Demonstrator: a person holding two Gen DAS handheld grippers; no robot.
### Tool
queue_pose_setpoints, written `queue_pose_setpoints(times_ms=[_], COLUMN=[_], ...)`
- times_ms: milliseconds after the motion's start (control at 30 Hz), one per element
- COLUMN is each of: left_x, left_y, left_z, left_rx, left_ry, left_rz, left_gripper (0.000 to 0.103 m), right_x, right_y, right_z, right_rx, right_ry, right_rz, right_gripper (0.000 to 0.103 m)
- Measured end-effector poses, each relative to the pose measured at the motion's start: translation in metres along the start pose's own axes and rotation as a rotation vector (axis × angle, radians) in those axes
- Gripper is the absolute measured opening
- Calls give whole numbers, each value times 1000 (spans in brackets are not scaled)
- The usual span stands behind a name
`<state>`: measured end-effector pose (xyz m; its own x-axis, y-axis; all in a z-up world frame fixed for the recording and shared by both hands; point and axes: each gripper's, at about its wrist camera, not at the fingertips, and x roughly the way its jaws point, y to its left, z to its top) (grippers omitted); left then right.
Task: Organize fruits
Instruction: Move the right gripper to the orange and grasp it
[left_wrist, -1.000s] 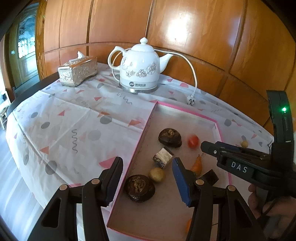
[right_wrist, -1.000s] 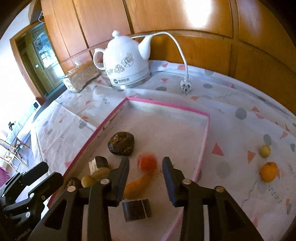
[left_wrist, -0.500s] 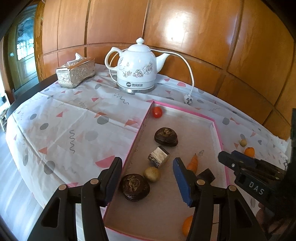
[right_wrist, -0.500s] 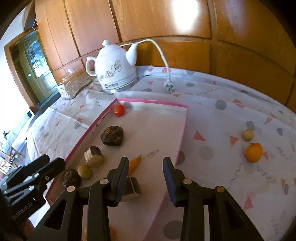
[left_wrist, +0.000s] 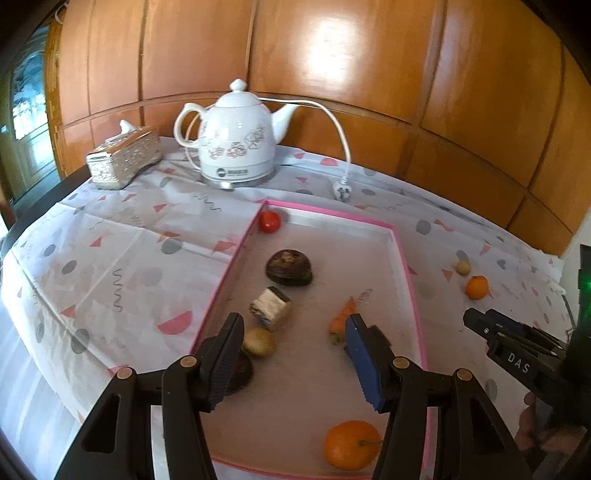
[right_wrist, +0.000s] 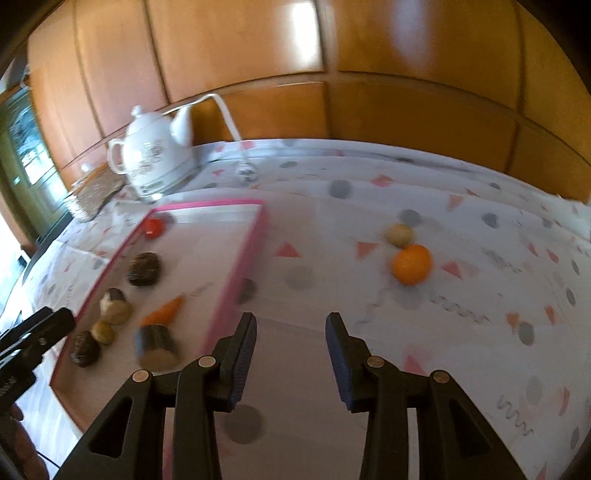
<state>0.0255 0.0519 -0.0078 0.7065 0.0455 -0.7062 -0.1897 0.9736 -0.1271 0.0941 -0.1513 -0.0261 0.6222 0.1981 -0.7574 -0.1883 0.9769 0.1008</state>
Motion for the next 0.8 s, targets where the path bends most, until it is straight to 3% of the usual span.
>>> queue_pose_setpoints(times_ms=[433, 733, 800], left_x=[7, 12, 13], left_y=[-54, -77, -81], left_z=[2, 2, 3], left_rx=[115, 173, 182], left_ry=[22, 32, 34], left_rz=[-97, -130, -137], left_gripper=[58, 58, 58], right_x=[5, 43, 51], right_y=[-81, -103, -101], right_z=[-2, 25, 31], right_rx=[139, 177, 180], right_ry=[-32, 29, 30], right_rz=[-132, -72, -51], right_gripper=[39, 40, 49])
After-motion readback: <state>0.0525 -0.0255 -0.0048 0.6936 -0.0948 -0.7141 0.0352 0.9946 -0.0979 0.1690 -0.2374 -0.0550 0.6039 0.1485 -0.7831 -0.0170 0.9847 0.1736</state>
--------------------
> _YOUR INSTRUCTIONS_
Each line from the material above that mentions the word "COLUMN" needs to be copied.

> _YOUR RESPONSE_
queue_pose_setpoints, written `queue_pose_setpoints(times_ms=[_], COLUMN=[_], ...)`
- COLUMN is each of: left_x, left_y, left_z, left_rx, left_ry, left_rz, left_gripper (0.000 to 0.103 m), right_x, right_y, right_z, right_rx, right_ry, right_rz, right_gripper (0.000 to 0.103 m)

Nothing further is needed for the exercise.